__Instructions for the task__
Everything below from the line with "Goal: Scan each" through the line with "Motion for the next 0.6" must be retyped exactly, except the pictures.

************

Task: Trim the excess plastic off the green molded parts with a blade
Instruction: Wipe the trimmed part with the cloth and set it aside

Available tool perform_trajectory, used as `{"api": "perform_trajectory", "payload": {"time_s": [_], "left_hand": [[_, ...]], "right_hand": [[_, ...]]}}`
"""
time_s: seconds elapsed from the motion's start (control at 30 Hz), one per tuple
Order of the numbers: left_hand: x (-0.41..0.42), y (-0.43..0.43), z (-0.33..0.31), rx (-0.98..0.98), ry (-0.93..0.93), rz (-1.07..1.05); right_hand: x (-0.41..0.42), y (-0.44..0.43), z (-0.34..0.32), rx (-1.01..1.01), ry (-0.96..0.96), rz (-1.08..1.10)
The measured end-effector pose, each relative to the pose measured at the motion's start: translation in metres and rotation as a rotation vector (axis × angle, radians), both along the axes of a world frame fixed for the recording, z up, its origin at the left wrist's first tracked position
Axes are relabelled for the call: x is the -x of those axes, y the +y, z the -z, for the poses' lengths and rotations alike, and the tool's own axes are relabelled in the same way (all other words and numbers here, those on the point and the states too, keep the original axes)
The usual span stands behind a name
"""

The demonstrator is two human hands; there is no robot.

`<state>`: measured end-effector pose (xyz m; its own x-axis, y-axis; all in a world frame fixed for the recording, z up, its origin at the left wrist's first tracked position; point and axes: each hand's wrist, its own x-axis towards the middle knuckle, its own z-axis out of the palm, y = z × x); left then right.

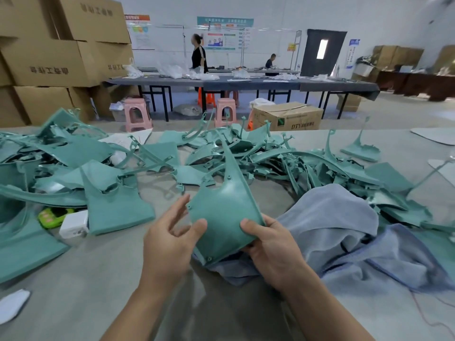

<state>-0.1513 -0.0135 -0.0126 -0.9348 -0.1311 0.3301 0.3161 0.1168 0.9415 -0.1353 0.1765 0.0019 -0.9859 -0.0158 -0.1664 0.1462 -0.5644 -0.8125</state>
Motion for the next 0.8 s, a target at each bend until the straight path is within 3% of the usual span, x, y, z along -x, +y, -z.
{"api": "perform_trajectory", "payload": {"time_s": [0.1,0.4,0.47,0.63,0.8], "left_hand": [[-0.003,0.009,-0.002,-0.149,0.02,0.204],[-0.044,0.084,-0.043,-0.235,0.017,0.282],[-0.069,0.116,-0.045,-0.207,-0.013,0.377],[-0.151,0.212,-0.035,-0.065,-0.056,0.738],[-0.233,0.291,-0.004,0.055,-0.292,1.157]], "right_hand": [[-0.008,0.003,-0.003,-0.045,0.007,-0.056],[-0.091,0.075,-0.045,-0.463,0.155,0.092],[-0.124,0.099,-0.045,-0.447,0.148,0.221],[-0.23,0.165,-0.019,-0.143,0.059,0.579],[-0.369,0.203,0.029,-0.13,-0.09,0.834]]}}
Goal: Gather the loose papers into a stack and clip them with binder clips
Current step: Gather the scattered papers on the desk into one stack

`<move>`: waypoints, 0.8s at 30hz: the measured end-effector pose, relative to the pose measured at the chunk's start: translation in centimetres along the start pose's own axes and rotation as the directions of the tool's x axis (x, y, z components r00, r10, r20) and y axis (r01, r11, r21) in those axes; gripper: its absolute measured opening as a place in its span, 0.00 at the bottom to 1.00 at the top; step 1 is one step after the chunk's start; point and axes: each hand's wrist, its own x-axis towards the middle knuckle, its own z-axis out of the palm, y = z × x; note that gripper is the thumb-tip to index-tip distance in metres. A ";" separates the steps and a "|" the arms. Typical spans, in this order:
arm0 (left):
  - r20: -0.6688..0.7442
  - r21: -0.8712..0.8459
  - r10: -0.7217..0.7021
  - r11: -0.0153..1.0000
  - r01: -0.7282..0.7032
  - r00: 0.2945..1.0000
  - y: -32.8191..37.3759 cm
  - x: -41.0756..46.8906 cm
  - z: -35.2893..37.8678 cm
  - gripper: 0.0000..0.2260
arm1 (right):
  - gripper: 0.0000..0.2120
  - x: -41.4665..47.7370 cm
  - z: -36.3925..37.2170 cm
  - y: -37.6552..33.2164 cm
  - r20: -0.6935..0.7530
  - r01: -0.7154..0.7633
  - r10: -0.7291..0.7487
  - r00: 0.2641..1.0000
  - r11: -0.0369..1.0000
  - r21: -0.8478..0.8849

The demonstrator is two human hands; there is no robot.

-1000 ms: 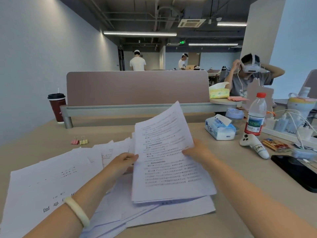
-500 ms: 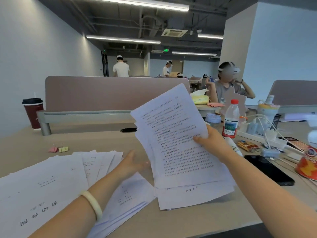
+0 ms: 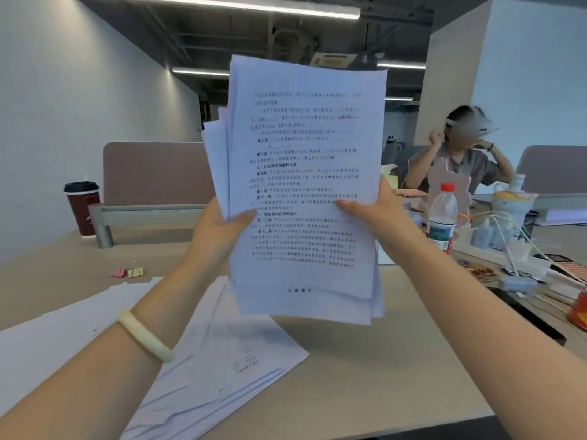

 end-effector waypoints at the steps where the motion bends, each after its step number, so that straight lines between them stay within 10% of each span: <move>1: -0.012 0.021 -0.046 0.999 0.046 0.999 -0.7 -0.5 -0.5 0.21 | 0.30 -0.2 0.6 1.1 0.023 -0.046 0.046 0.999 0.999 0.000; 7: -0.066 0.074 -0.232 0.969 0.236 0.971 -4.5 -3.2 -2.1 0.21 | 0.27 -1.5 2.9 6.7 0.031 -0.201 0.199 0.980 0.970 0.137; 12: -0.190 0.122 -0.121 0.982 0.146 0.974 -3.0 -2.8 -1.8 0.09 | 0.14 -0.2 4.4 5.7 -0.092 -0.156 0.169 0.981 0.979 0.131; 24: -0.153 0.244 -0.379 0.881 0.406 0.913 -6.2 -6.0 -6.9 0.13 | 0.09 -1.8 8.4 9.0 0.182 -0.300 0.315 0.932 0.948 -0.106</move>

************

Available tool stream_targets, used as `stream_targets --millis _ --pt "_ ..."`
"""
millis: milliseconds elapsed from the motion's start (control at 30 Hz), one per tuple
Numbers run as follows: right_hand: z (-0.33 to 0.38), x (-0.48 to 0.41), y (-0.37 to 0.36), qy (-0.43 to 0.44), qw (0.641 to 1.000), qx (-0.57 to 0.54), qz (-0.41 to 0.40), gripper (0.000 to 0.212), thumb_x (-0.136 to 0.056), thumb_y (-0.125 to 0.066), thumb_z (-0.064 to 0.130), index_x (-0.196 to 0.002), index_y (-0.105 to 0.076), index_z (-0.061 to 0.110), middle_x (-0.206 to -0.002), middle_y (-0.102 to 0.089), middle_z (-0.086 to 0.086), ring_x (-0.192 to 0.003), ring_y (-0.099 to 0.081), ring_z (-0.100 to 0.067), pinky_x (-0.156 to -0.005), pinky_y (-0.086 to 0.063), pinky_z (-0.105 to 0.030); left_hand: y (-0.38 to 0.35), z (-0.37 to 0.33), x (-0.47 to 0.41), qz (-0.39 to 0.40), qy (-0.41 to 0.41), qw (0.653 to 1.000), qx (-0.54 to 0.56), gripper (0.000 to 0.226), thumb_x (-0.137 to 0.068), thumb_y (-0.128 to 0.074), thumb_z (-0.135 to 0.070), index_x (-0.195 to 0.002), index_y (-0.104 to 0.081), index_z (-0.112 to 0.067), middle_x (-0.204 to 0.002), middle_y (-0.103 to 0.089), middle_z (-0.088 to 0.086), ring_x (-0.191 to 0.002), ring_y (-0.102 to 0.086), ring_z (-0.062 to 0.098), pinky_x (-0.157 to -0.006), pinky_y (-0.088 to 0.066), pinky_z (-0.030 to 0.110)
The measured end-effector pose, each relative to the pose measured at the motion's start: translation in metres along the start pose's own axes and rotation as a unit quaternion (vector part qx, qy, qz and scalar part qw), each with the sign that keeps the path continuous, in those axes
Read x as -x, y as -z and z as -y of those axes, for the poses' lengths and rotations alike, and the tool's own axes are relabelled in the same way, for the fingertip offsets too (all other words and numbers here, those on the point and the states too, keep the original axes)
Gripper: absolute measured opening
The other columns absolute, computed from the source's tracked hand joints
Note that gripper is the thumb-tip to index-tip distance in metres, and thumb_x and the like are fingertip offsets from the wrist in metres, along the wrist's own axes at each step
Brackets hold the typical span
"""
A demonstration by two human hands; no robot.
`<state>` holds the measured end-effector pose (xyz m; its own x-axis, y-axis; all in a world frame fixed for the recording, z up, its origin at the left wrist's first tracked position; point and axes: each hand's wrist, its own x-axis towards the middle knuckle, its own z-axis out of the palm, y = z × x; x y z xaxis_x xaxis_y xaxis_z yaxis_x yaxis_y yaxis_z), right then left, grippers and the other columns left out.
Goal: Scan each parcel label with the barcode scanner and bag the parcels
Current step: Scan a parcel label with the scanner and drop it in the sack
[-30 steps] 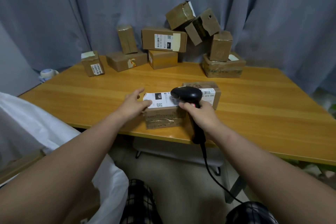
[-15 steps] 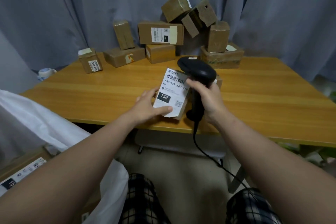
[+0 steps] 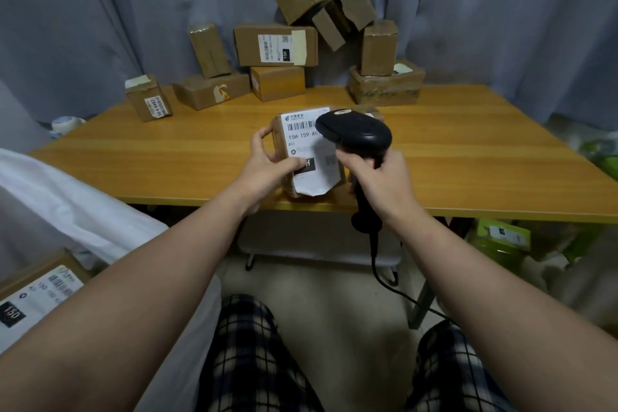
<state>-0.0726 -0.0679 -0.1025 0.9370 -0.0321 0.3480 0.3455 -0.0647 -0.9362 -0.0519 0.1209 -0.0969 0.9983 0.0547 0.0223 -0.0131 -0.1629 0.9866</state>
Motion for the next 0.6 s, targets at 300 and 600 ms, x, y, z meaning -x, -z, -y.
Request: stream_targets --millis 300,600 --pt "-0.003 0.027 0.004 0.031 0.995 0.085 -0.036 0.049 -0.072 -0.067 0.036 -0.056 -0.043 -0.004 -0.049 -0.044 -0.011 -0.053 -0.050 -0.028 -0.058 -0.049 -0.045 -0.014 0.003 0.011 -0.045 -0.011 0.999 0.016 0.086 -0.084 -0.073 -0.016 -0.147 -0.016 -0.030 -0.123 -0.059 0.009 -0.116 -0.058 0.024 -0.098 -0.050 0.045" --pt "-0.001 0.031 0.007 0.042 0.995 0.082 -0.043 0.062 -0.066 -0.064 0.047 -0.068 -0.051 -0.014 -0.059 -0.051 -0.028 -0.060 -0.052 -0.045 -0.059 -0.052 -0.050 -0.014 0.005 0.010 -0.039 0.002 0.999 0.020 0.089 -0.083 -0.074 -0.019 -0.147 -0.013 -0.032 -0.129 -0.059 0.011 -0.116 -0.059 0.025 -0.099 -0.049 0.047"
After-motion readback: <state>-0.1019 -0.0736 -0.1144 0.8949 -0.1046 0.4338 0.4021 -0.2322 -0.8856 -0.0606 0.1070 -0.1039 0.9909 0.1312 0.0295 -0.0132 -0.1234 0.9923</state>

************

__Answer space__
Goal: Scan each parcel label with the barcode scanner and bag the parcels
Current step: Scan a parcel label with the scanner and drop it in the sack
[-30 steps] 
[-15 steps] 
[+0 steps] 
<state>-0.0726 -0.0679 -0.1025 0.9370 -0.0321 0.3480 0.3455 -0.0647 -0.9362 -0.0519 0.1209 -0.0969 0.9983 0.0547 0.0223 -0.0131 -0.1629 0.9866</state>
Motion for the next 0.6 s, targets at 300 and 600 ms, x, y, z meaning -x, -z, -y.

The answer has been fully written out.